他伸伸胳膊蹬了蹬腿,迷迷糊糊得环顾四周。
整栋房子清冷异常。
首都星球光照度良好,作为中心城区,也是整个帝国的枢纽,阳光必然是被保全的,甚至这座房子的采光,都是精心设计的最好地段,无不凸显了拥有者的地位。可是区别于位高权重的奢华靡贵,显得甚至空荡荡。
即使是白天,金贵的阳光也被半开的窗帘掩得扑朔迷离,冷冰冰的。
明明之前不是这样的。
主人怕他无聊,会买来各种猫爬架、猫窝和猫玩具。怕他吃得不行,各种口味的罐罐猫粮,门口永远堆着快递。
怕他一只猫在家晒不到太阳,甚至还在家布置了人工太阳,永远窗明几净,窗帘大开,光照极好,就连养得猫草,无论怎么被他扒拉啃咬,最后也都能长得生机勃勃。
所以现在是怎么了?
屋里静悄悄的,只能听见自己的呼吸声。
他揉揉眼睛,坐起来,连鞋都没穿,四处找他曾经熟悉的环境。
猫爬架没了,书架花瓶原来插着猫草的地方只有干干一抔土,还有他的主人,也不见了。
白若年吸吸鼻子,周遭围绕的是淡淡的松柏味,提醒他房主并不很经常待在这里的事实。
什么都变了....
他看着书架上的空花瓶有些不知所措,他曾经归属这里。
但现在...
好像一切都不同了。
“你在干什么?”
身后突然传来一个冷冷的声音,不大,但在空旷偌大的房子里显得格外清晰。
小白耳朵听不太清他说什么,却能感觉到一阵嗡鸣,他吓了一跳,手腕一松,花瓶落在地上,发出刺耳的破碎声。
“我...”白若年觉得这会儿应该要解释,但他刚学会汉语没多久,憋了半天没说出一个字,只是看着陆明烬,可怜得眨眨眼睛,站着不知所措。
陆明烬看着他。
少年颤抖着眼睫,可怜兮兮得看着他,白生生的脚踩在木质地板上,周围是锋利的碎片。
他突然没心情在这和他僵持了。
像极了之前在家动不动打翻水杯还不认错的白猫,就那么看着他,动都不带动的,等他收拾。
“我...就是想看看...花瓶。”
白若年怯生生开了口,陆明烬周围生人勿进的气场实在是太明显了,和以前的主人完全不一样。
想到这儿,他鼻子有点酸。
陆明烬却哂,“只看花瓶吗?”
白若年点头。
书他也看不太懂,不知道陆明烬这么问是什么意思。
陆明烬显然也没有要解释的意思,转身离开,声音微凉。
“书架没有机密东西。”
白若年怔怔看着陆明烬离开的身影,垂下头,低头看着满地的碎瓷片。
他总感觉这话有点别的意思,像是嘲讽。
汉语真是...博大精深。
陆明烬再度回去的时候,正看见白氏重工的小少爷蹲在原地,准备捡地上的碎瓷片。
他挑了挑眉,站在原地没动。
小少爷很努力,很乖,乖得和传言不一样。
不知道是家里教的还是演的。
视线中的小少爷白皙纤细的手指比白瓷片还要白,颤颤巍巍伸出手来,奈何还没碰到,就像触电一样缩了回去。

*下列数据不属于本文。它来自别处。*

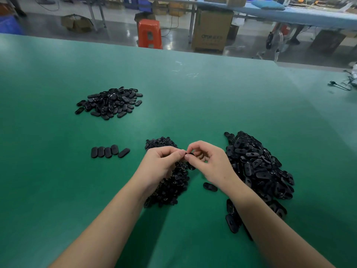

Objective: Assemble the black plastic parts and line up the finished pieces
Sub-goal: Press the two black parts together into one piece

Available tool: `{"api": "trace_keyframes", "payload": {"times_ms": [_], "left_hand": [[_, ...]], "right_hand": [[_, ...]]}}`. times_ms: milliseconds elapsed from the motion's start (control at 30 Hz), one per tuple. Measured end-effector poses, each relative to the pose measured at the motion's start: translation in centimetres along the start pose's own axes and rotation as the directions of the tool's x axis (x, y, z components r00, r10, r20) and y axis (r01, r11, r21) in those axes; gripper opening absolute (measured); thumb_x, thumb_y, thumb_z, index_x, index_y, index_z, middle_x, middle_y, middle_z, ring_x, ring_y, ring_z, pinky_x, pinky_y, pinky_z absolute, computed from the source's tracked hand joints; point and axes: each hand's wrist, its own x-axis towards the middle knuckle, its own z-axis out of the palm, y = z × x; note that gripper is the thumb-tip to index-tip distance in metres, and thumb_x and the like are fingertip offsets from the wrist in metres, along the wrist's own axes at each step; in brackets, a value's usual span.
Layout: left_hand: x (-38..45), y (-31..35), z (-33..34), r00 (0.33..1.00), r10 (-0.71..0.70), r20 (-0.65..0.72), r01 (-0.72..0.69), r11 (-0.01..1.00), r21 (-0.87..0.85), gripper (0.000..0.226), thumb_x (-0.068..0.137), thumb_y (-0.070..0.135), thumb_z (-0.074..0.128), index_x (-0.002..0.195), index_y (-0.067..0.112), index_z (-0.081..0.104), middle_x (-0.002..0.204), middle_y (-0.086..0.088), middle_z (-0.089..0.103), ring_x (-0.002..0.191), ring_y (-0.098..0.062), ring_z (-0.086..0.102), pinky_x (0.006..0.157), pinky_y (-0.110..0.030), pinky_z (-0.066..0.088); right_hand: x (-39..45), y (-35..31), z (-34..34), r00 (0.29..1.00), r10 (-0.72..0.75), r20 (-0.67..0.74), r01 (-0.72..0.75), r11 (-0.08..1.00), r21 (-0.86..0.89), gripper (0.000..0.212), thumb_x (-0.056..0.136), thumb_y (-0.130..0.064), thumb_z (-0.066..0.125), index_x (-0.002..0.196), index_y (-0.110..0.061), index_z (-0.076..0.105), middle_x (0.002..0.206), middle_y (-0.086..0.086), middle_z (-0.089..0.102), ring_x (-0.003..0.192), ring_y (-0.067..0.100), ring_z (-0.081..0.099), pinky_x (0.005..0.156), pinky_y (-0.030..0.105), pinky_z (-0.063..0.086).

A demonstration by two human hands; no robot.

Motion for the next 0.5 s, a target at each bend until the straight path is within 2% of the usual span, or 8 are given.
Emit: {"api": "trace_keyframes", "payload": {"times_ms": [100, 167, 267, 367, 433, 500], "left_hand": [[0.3, 0.6, -0.2, 0.997, -0.063, 0.053, 0.067, 0.994, -0.083, 0.01, 0.084, 0.016, 0.076, 0.085, 0.006, 0.077, 0.059, 0.001, 0.059, 0.045, -0.007, 0.031, 0.042, -0.019, 0.026], [0.5, 0.9, -0.5, 0.991, -0.098, 0.096, 0.106, 0.991, -0.086, 0.02, 0.073, 0.019, 0.081, 0.086, 0.005, 0.076, 0.056, 0.005, 0.057, 0.045, -0.006, 0.034, 0.041, -0.018, 0.026], [0.7, 1.0, -0.7, 0.99, -0.114, 0.087, 0.124, 0.986, -0.108, 0.022, 0.064, 0.017, 0.083, 0.081, 0.007, 0.073, 0.054, 0.004, 0.048, 0.045, -0.007, 0.033, 0.04, -0.018, 0.026], [0.7, 0.9, -0.4, 0.994, -0.096, 0.044, 0.101, 0.986, -0.135, 0.018, 0.073, 0.009, 0.081, 0.089, 0.007, 0.074, 0.058, 0.003, 0.052, 0.043, -0.005, 0.033, 0.039, -0.017, 0.028], [0.6, 0.6, -0.3, 0.997, -0.078, -0.011, 0.076, 0.988, -0.134, 0.014, 0.084, 0.002, 0.074, 0.097, 0.005, 0.076, 0.059, 0.002, 0.049, 0.043, -0.006, 0.032, 0.04, -0.018, 0.03], [0.5, 0.3, -0.1, 0.996, -0.065, -0.058, 0.058, 0.991, -0.117, 0.011, 0.088, 0.001, 0.071, 0.096, 0.005, 0.077, 0.056, 0.003, 0.048, 0.044, -0.007, 0.033, 0.04, -0.019, 0.033]], "right_hand": [[-0.2, 0.0, 0.3, 0.999, -0.013, -0.037, 0.015, 0.999, 0.036, 0.02, 0.087, -0.012, 0.078, 0.083, -0.03, 0.07, 0.071, -0.004, 0.057, 0.066, 0.011, 0.047, 0.065, 0.024, 0.044], [-0.4, 0.1, 0.4, 0.998, -0.042, -0.055, 0.044, 0.999, 0.027, 0.019, 0.087, -0.011, 0.078, 0.085, -0.029, 0.073, 0.071, -0.003, 0.059, 0.065, 0.017, 0.048, 0.064, 0.025, 0.043], [-0.7, 0.4, 0.6, 0.996, -0.045, -0.075, 0.048, 0.998, 0.03, 0.019, 0.088, -0.012, 0.078, 0.089, -0.031, 0.074, 0.066, -0.016, 0.056, 0.058, 0.005, 0.041, 0.058, 0.017, 0.037], [-0.6, 0.6, 1.0, 0.989, 0.087, -0.122, -0.071, 0.989, 0.128, 0.027, 0.089, -0.012, 0.077, 0.098, -0.037, 0.071, 0.075, -0.008, 0.06, 0.056, 0.005, 0.051, 0.059, 0.018, 0.046], [-0.4, 0.6, 1.2, 0.975, 0.162, -0.152, -0.123, 0.963, 0.239, 0.025, 0.093, -0.004, 0.071, 0.1, -0.028, 0.071, 0.076, 0.0, 0.07, 0.058, 0.009, 0.065, 0.061, 0.019, 0.053], [-0.4, 0.7, 1.3, 0.958, 0.239, -0.161, -0.161, 0.907, 0.389, 0.018, 0.097, 0.002, 0.063, 0.1, -0.014, 0.07, 0.077, 0.004, 0.075, 0.074, 0.018, 0.076, 0.07, 0.024, 0.06]]}}
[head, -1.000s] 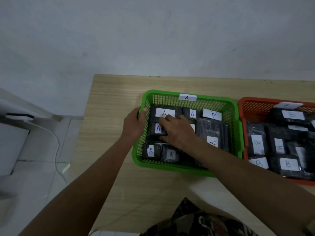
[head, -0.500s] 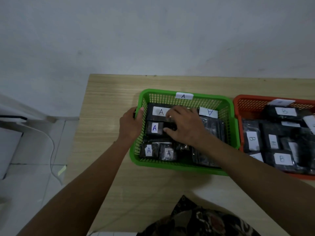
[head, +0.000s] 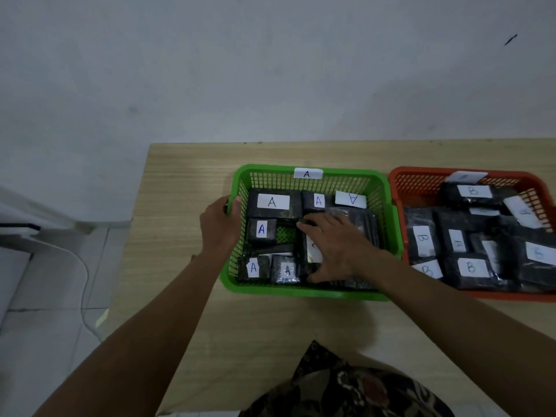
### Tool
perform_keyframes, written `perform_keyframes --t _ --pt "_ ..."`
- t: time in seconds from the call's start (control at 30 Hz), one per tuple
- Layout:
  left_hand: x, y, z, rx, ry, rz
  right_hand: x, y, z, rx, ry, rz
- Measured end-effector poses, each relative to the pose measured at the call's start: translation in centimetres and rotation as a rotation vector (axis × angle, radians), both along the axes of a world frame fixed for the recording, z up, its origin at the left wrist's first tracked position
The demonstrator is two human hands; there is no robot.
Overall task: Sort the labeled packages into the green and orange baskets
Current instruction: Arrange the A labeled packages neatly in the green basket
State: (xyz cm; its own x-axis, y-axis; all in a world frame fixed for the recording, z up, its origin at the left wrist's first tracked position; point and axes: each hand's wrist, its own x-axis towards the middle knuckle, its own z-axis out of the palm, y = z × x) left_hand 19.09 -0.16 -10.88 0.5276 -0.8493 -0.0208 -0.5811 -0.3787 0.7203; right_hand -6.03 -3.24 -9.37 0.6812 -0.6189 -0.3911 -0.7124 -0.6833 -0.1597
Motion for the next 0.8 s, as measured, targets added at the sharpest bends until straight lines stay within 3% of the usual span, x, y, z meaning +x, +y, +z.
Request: perform_keyframes --t 0.57,0.8 --pt "0.1 -0.1 -0.7 -0.021 -0.046 -0.002 0.9 1.7 -0.8 0.075 0.022 -0.01" --pt "0.2 -0.2 -1.0 -0.01 -0.04 0.0 2.8 1.2 0.0 -0.065 -0.082 0.144"
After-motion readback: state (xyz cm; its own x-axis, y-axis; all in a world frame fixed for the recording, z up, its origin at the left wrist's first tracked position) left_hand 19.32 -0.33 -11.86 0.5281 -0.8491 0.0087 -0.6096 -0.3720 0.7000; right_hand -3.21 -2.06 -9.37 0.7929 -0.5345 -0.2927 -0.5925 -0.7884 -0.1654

白若年此刻仓皇得像只兔子,被困在中间不知所措,以前都是主人收拾的。
主人会把他捞起来,呼噜呼噜他的毛,警告他不准碰瓷片,绝不会把他丢在这里,冷冷离开。
白若年深吸一口气,抬眼间正对上陆明烬居高临下的眼神。
一口气没上来,白若年觉得鼻子有点酸,眼眶瞬间红了。
有点想哭。
原来人想哭的时候是这样。
两人僵持了大概几秒,最后是陆明烬败下阵来。
一个娇气的麻烦跟回家了。
“你从圈儿里出去。”
陆明烬指挥道。
奈何此地并非战场,白若年并没打算遵守指令,蹲在原地,可怜巴巴得伸出两只手,显然是要他抱。
“起来。”陆明烬看着他,没动。
白若年指了指自己耳朵,眨眨眼,胳膊没收。
陆明烬看着对方湿漉漉的眼眶,又看着他光裸的脚,他面无表情弯下腰,白若年的胳膊一下就攀在了他的脖颈,人也十分自然得埋进陆明烬的肩膀。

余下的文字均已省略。